Karl zählte lautlos mit.
Schwarz. Rot. Gelb/blau. Grün. Noch eine in Rot, etwas schmuddelig.
Eine graue. Eine braune. Und ein paar Schritte dahinter natürlich auch noch eine in allen Regenbogenfarben.
Wie im Fernsehen, oder? Man mußte schon regelmäßig auf die obere Ecke des Bildschirmes schielen, um überhaupt zu wissen, in welchem Realitätstunnel man sich befand.
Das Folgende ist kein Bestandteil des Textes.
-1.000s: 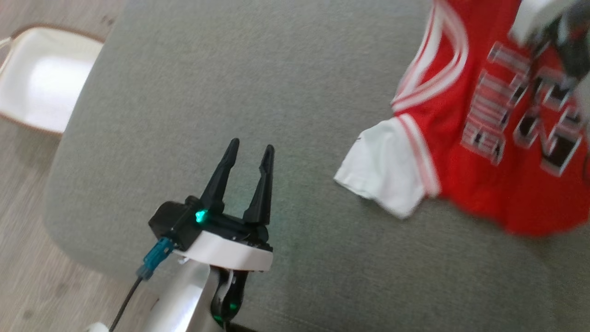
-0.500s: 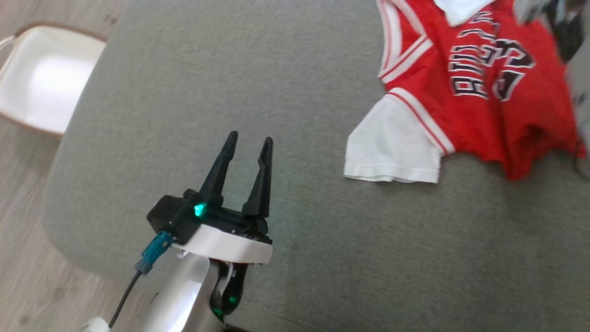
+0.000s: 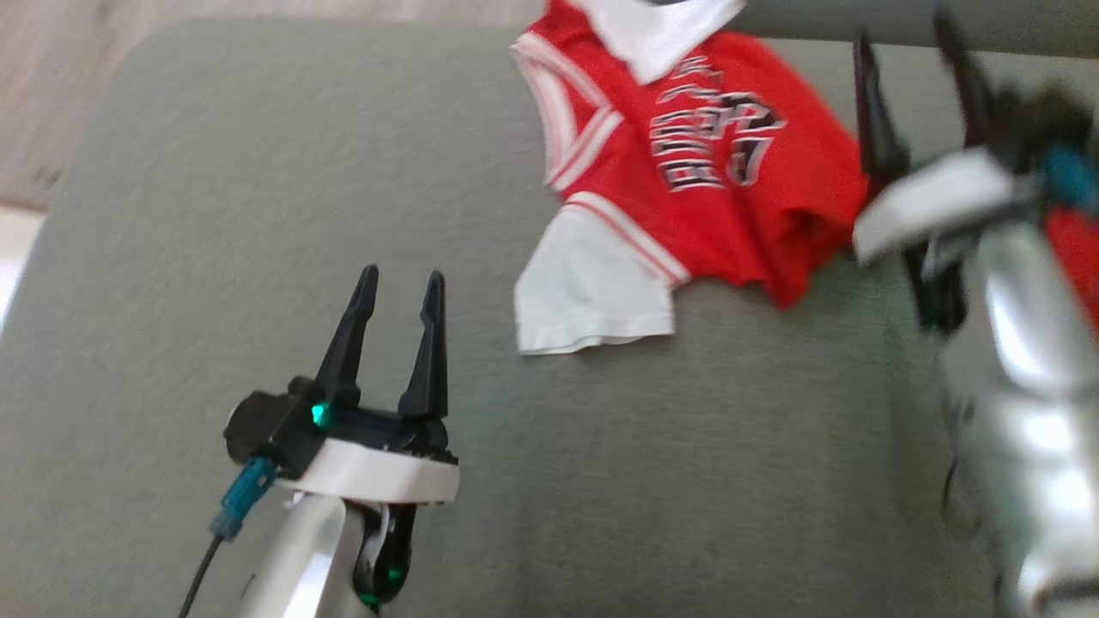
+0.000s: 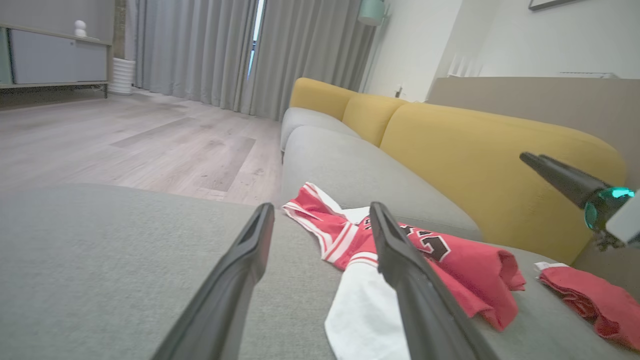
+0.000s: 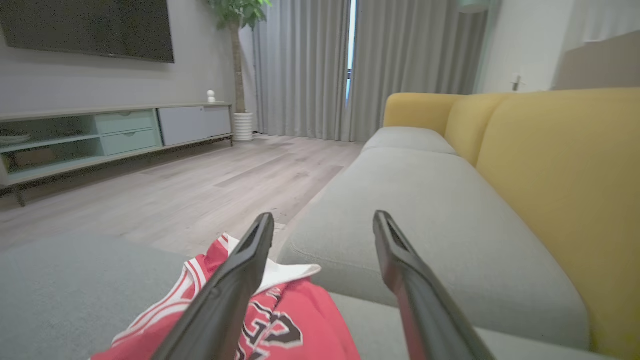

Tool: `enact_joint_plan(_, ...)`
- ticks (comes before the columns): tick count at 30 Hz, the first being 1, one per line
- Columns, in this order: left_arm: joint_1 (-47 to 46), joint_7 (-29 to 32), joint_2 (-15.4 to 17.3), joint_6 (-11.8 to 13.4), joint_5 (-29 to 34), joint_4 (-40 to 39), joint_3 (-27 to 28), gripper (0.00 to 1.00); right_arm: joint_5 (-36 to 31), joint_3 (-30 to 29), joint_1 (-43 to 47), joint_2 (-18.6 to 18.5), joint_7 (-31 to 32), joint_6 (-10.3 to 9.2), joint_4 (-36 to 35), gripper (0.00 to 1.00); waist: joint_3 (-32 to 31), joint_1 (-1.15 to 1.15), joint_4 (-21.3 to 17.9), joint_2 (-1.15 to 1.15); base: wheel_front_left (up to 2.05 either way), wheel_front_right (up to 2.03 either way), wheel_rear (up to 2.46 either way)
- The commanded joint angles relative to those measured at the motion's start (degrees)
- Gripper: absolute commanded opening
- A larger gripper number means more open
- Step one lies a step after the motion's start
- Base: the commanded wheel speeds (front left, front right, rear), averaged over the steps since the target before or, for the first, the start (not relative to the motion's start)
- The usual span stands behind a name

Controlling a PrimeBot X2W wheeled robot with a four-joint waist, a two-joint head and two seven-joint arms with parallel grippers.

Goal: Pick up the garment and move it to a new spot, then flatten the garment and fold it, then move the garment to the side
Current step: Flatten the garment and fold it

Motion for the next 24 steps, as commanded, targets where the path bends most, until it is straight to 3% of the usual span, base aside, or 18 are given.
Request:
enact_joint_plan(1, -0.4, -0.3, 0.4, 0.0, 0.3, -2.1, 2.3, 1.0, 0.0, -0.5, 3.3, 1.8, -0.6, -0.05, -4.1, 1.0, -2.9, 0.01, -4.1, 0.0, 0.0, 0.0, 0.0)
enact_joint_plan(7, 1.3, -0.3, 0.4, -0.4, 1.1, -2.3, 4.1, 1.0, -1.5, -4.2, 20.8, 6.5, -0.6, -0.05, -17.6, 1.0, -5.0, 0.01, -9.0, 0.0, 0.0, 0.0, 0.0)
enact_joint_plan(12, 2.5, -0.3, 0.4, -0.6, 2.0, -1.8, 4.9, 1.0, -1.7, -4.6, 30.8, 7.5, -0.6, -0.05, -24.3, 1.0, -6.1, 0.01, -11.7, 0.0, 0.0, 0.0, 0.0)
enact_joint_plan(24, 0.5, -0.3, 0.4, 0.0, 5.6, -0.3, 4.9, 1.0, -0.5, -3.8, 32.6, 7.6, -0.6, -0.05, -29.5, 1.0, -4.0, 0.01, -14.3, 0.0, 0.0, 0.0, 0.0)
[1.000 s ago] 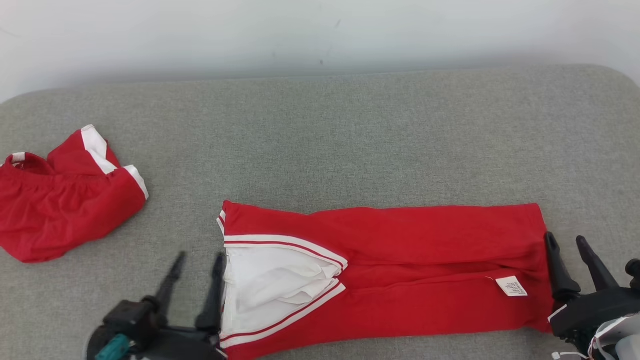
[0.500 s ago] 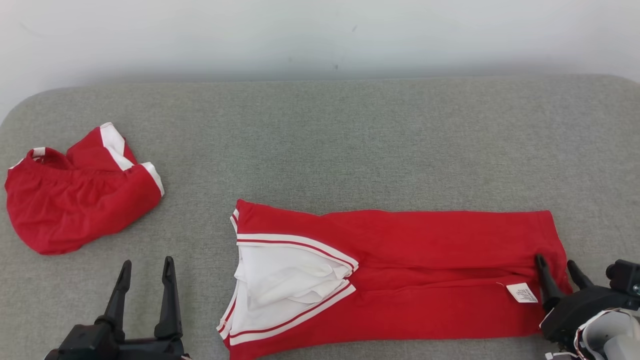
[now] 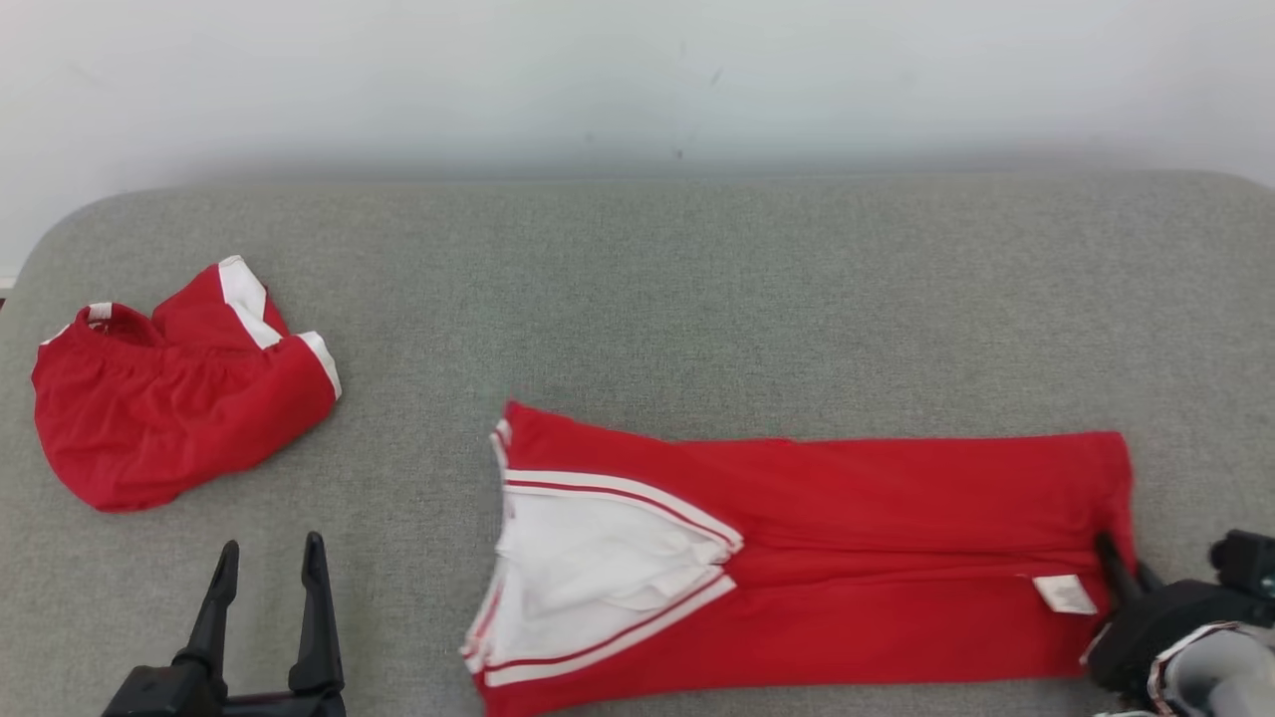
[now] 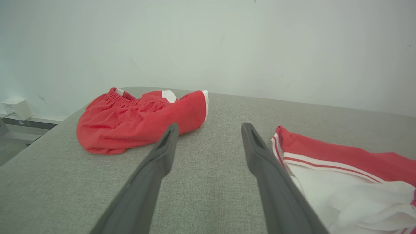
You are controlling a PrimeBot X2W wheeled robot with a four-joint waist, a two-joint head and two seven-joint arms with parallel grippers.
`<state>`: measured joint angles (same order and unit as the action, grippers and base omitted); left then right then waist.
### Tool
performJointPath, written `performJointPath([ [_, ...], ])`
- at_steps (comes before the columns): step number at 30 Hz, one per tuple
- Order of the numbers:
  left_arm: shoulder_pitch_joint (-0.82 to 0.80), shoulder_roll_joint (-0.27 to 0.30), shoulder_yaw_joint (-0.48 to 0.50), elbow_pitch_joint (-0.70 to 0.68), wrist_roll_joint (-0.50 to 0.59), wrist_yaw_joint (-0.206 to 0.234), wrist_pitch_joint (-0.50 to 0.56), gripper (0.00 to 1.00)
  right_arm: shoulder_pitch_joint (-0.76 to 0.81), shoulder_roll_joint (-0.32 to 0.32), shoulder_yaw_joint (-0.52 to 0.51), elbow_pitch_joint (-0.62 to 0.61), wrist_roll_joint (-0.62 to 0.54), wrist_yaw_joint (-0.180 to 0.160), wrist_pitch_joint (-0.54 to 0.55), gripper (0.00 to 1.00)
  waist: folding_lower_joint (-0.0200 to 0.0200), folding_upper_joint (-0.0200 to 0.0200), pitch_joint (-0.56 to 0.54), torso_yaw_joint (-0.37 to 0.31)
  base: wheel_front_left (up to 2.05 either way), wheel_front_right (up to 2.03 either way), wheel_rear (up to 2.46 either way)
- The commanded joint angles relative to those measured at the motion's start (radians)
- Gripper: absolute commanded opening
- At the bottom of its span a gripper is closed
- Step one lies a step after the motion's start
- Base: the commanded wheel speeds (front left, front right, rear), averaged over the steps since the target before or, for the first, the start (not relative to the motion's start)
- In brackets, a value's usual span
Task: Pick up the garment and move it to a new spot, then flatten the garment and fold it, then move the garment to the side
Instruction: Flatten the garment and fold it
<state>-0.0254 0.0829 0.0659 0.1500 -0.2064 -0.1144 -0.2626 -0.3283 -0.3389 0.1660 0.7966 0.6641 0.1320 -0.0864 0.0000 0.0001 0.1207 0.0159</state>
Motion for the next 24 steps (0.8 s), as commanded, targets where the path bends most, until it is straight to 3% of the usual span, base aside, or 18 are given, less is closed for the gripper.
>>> performJointPath([
  [1, 0.009, -0.008, 0.004, 0.001, 0.015, -0.006, -0.003, 1.00, -0.014, -0.035, -0.014, 0.016, 0.014, -0.003, -0.013, 0.00, 0.0000, -0.0001, -0.011, -0.007, 0.00, 0.00, 0.00],
  [7, 0.023, -0.023, -0.007, -0.007, 0.032, -0.015, -0.003, 1.00, -0.055, -0.167, -0.082, 0.091, 0.029, -0.003, -0.045, 0.00, 0.0000, -0.0001, -0.036, -0.018, 0.00, 0.00, 0.00],
  [11, 0.028, -0.028, -0.007, -0.017, 0.034, -0.017, -0.003, 1.00, -0.064, -0.206, -0.097, 0.104, 0.024, -0.003, -0.055, 0.00, 0.0000, -0.0001, -0.046, -0.025, 0.00, 0.00, 0.00],
  [14, 0.032, -0.029, 0.001, -0.021, 0.032, -0.015, -0.003, 1.00, -0.067, -0.195, -0.075, 0.072, 0.019, -0.003, -0.056, 0.00, 0.0000, -0.0001, -0.052, -0.033, 0.00, 0.00, 0.00],
  [24, 0.041, -0.033, 0.004, -0.015, 0.036, -0.016, -0.003, 1.00, -0.031, -0.067, 0.040, -0.130, -0.008, -0.003, -0.014, 0.00, 0.0000, -0.0001, -0.074, -0.047, 0.00, 0.00, 0.00],
])
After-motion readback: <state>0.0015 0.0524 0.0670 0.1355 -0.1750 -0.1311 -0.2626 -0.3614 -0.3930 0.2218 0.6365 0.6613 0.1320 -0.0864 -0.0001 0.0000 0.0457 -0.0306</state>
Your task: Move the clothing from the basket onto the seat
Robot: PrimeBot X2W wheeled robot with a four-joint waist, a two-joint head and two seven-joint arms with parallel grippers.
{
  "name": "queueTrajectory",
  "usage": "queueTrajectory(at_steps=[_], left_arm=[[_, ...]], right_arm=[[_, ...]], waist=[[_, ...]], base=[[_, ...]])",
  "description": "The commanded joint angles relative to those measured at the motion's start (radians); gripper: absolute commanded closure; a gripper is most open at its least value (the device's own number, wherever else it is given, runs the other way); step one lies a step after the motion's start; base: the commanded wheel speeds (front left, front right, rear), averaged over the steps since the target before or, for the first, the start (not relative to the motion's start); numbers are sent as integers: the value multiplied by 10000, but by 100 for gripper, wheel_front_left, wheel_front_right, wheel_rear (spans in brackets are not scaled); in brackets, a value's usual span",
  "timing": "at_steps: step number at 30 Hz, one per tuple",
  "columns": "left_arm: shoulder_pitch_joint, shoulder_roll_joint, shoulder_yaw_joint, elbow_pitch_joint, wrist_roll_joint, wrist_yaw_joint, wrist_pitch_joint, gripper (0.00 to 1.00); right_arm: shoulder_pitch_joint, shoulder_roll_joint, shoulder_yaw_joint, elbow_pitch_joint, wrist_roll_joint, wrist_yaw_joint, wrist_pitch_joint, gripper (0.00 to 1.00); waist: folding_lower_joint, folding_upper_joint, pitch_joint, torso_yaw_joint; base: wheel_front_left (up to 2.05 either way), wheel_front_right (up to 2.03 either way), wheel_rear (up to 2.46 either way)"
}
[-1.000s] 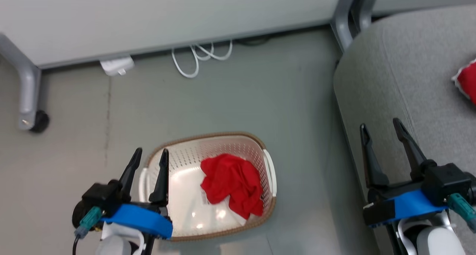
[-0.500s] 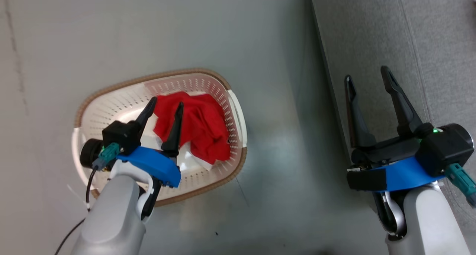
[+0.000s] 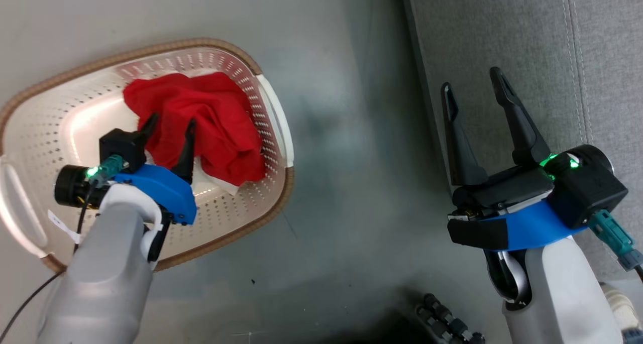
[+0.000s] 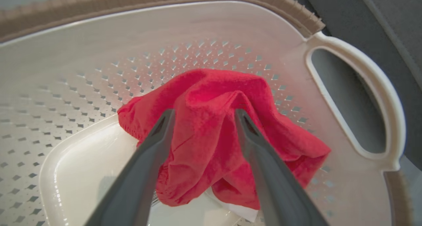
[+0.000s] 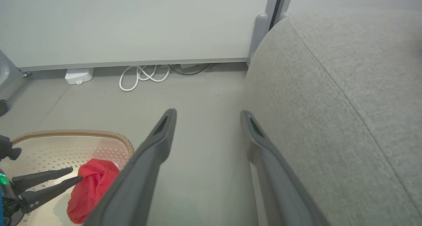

„Das ist ja wie in den guten alten Zeiten“, seufzte Karl und spuckte die Zigarette aus. Ihm wurde fast schwindelig, wenn er an all die Möglichkeiten dachte, die sich ihm anboten.
„Nun gut, dann wollen wir den Meinungsbildungsprozess mal wieder in Bewegung bringen...“
Er hob das Zielfernrohr an sein Auge.